KIDS EMOTIONS
Little kids can often tell how people are feeling, even if that person is wearing a face mask, a new study by the Academy found. There has been some concern that the face masks used at school during the pandemic may be hurting younger children’s development, but this research conducted by students of Pediatrics suggests that kids recognize emotions as well as they could without masks.
For this study, students of Pediatrics showed 90 pictures at random to nearly 300 children ages 3 to 6. The photos showed actors who expressed joy, anger, or sadness. In half of the images, actors wore masks. They were asked to either name the emotion, point to a card showing emoticons with these emotions, tell the students that they didn’t know the answer, or say that they wanted to quit the experiment.
The children got most of the answers right and were able to match the emotions to the picture on the card at a nearly identical rate, whether the figure was wearing a mask or not.

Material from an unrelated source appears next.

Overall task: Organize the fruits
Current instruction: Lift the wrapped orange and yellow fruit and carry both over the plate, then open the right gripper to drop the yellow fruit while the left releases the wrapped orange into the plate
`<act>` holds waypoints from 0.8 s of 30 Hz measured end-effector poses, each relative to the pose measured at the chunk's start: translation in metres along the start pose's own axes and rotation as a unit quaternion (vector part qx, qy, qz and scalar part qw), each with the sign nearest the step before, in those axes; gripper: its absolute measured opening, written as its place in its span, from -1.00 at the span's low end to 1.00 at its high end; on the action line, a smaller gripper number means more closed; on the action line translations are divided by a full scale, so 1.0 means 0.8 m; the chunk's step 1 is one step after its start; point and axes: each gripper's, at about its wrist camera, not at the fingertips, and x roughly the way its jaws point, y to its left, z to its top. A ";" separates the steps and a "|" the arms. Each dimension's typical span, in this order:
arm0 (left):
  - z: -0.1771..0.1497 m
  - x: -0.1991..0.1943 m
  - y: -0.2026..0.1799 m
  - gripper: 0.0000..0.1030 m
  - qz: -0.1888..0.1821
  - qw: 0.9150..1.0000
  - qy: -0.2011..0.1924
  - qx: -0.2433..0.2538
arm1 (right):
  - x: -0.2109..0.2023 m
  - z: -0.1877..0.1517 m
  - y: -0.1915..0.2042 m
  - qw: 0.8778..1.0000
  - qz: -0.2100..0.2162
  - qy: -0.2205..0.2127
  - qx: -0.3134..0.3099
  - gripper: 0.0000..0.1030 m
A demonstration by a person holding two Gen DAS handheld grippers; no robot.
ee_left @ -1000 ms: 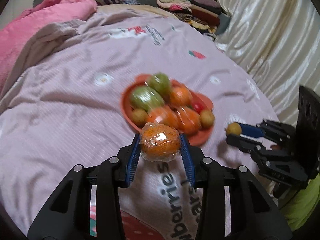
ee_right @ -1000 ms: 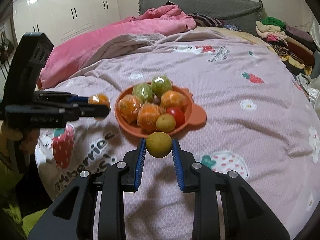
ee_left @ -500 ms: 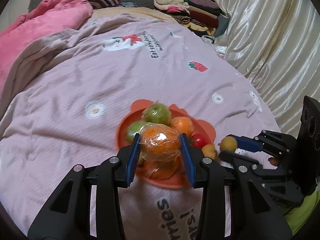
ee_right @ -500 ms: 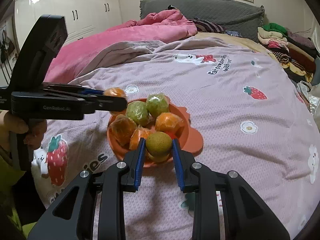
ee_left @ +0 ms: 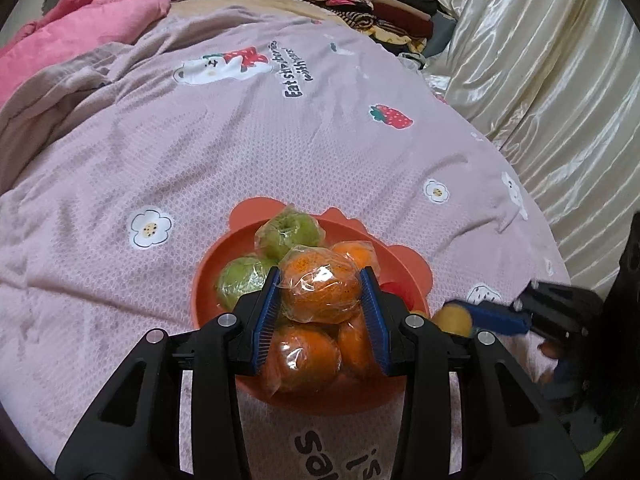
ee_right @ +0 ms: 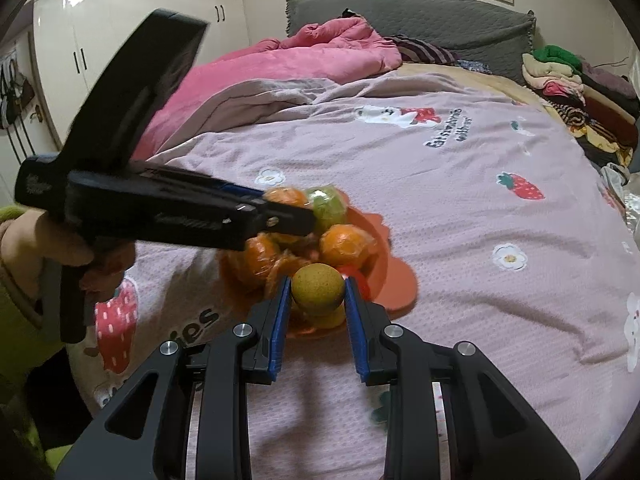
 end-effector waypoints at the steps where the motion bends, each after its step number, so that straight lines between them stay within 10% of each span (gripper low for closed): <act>1: 0.001 0.000 0.001 -0.39 -0.002 1.000 0.000 -0.002 | 0.001 -0.001 0.003 1.000 0.002 0.001 -0.002 -0.50; 24: 0.005 -0.009 0.008 -0.35 -0.009 1.000 -0.013 -0.011 | 0.028 -0.005 0.057 0.999 0.003 0.009 -0.035 -0.50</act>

Kids described the correct emotion more than 70% of the time when the actor was maskless and got it right more than 67% of the time when the figure wore a mask. The older the kids, the more answers they got correct. About a quarter of preschoolers had a harder time distinguishing sadness from anger and about 21% occasionally confused joy for anger or sadness.
“Actual face masks depicted in static pictures were significantly associated with emotion recognition in healthy preschool children, although differences were small and effect sizes were weak,” the students said.
As developmental psychologists, our students think there are many more aspects of the pandemic that could hurt a child’s development, like the social isolation they’ve had from peers when they’ve had to stay at home from school or if a parent were to lose a job, for example. Masks are probably at the bottom of the list of things to be concerned about.